YOUR GOAL:
Each line of the records below that includes "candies" adds one to the count; state the final count by itself.
(RECORDS SHOWN)
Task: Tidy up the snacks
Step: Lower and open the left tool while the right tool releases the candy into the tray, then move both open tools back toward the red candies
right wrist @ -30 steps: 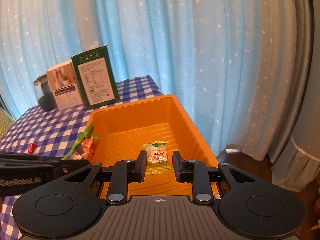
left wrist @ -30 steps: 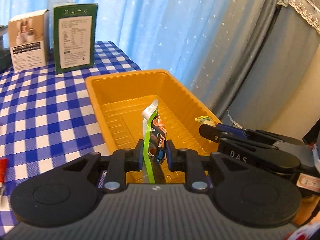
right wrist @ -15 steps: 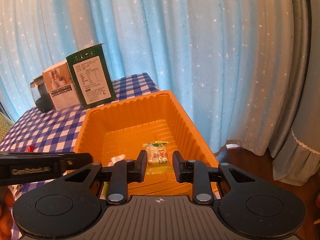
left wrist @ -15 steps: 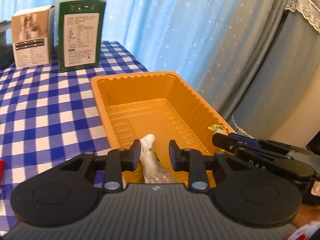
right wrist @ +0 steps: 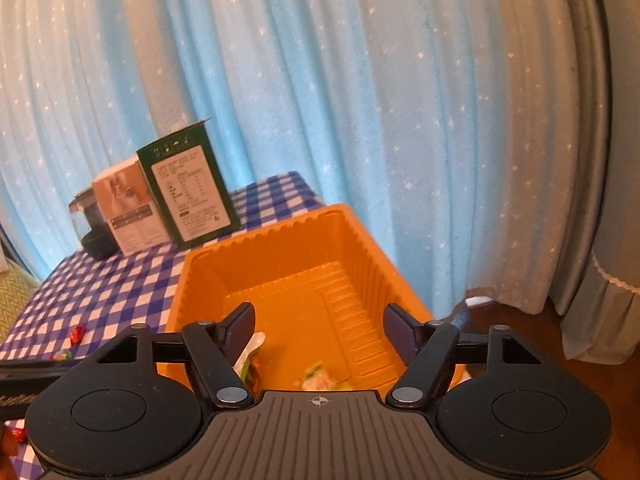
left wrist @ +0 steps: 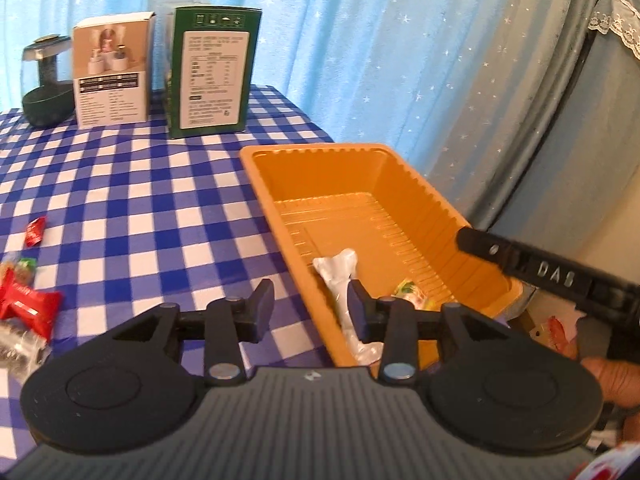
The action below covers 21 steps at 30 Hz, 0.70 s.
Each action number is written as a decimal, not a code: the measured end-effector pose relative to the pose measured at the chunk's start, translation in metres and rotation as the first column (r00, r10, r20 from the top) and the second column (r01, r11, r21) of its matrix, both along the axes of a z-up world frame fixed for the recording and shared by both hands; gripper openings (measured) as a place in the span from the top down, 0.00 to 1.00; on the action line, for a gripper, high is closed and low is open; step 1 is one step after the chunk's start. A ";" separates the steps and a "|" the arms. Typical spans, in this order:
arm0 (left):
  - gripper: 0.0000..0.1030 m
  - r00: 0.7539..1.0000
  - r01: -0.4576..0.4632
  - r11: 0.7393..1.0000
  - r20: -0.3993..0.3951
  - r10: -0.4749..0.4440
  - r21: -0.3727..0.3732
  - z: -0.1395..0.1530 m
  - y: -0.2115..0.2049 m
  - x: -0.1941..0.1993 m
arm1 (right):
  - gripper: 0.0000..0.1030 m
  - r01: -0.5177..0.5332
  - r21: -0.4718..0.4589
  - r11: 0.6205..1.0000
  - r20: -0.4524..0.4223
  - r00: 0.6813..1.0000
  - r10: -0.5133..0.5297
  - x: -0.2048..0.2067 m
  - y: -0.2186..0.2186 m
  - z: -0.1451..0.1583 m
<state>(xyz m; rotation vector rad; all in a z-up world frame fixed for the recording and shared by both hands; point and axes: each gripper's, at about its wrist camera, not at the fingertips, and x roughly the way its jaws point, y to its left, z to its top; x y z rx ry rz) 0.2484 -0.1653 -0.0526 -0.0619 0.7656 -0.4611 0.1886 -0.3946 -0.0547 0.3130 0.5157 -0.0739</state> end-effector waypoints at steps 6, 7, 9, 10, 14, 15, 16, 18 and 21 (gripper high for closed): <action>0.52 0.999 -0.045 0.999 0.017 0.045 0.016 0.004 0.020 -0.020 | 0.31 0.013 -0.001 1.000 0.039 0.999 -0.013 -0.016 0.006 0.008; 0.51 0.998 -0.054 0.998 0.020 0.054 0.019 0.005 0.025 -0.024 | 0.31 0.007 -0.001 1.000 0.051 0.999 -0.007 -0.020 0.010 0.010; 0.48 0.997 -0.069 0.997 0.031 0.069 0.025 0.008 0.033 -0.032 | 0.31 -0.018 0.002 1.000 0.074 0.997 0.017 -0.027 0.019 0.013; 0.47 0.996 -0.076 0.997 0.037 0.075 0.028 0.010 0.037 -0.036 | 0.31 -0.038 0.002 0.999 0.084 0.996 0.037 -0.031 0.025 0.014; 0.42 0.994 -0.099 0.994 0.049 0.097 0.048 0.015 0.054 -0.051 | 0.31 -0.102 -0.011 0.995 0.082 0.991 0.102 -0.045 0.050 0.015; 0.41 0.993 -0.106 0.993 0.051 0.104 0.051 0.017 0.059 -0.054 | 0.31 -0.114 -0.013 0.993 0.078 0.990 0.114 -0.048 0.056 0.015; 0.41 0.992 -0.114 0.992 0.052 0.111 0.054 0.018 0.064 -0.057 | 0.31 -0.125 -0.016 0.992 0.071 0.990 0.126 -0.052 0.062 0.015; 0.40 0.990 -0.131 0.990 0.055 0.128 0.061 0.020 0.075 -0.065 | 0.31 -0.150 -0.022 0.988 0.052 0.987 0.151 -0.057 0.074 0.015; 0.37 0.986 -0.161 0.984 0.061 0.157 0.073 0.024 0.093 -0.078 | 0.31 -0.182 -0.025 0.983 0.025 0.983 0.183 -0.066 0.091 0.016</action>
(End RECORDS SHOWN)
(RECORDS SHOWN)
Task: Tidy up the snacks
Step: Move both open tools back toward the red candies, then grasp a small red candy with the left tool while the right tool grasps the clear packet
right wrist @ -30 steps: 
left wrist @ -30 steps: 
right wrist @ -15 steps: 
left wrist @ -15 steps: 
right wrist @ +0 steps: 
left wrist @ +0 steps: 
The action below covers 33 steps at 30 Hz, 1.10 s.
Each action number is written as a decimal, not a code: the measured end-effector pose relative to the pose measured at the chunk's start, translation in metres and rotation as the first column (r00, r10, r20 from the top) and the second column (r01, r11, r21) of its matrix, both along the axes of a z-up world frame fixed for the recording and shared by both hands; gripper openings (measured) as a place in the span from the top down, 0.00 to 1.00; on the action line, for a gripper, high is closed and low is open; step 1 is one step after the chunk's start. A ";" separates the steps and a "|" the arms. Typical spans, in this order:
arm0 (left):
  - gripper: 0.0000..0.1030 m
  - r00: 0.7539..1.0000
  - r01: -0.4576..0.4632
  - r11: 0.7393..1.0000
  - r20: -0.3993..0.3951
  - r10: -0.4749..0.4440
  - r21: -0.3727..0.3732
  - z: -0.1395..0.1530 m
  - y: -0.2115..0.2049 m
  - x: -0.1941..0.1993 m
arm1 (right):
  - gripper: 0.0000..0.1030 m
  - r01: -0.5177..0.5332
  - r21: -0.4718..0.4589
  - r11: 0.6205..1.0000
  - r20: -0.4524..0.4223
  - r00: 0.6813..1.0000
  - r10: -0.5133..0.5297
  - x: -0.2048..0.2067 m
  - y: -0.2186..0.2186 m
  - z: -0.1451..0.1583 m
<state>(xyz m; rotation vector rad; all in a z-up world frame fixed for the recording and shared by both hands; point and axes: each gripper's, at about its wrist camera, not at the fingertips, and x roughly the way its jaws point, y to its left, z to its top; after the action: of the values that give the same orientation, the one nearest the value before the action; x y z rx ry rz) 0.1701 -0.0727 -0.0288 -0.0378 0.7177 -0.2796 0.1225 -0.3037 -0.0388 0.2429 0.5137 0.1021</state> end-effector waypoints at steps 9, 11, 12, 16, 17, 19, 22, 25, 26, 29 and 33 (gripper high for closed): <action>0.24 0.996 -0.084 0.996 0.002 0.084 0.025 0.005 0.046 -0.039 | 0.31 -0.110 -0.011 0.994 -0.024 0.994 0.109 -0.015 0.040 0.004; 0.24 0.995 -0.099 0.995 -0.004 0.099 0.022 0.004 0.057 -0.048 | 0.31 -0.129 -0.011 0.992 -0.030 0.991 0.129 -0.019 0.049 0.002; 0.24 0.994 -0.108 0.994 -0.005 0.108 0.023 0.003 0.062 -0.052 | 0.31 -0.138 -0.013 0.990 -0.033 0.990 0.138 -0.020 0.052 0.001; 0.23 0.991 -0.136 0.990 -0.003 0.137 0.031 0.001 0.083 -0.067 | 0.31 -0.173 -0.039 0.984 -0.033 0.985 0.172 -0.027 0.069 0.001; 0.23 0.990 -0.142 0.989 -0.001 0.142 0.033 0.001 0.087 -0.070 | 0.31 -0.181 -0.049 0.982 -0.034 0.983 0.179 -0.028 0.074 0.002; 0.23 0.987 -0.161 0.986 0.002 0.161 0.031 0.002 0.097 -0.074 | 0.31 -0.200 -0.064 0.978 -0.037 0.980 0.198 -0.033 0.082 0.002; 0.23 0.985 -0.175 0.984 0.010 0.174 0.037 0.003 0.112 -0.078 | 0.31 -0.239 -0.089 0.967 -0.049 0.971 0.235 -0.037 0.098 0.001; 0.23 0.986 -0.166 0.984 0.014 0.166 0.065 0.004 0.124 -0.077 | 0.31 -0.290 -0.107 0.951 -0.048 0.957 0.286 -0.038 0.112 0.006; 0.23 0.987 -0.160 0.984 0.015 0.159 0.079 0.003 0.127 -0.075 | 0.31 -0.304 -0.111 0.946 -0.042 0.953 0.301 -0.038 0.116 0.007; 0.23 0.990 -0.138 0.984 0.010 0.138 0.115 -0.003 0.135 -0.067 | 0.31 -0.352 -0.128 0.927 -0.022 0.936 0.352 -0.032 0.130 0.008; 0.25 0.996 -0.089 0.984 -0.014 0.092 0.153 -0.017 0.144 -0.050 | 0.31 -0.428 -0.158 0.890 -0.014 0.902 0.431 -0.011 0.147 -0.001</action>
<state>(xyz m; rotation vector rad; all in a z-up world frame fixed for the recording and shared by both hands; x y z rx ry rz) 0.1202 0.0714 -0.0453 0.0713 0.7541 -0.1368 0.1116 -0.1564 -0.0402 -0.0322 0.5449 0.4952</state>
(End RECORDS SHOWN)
EXERCISE RESPONSE:
2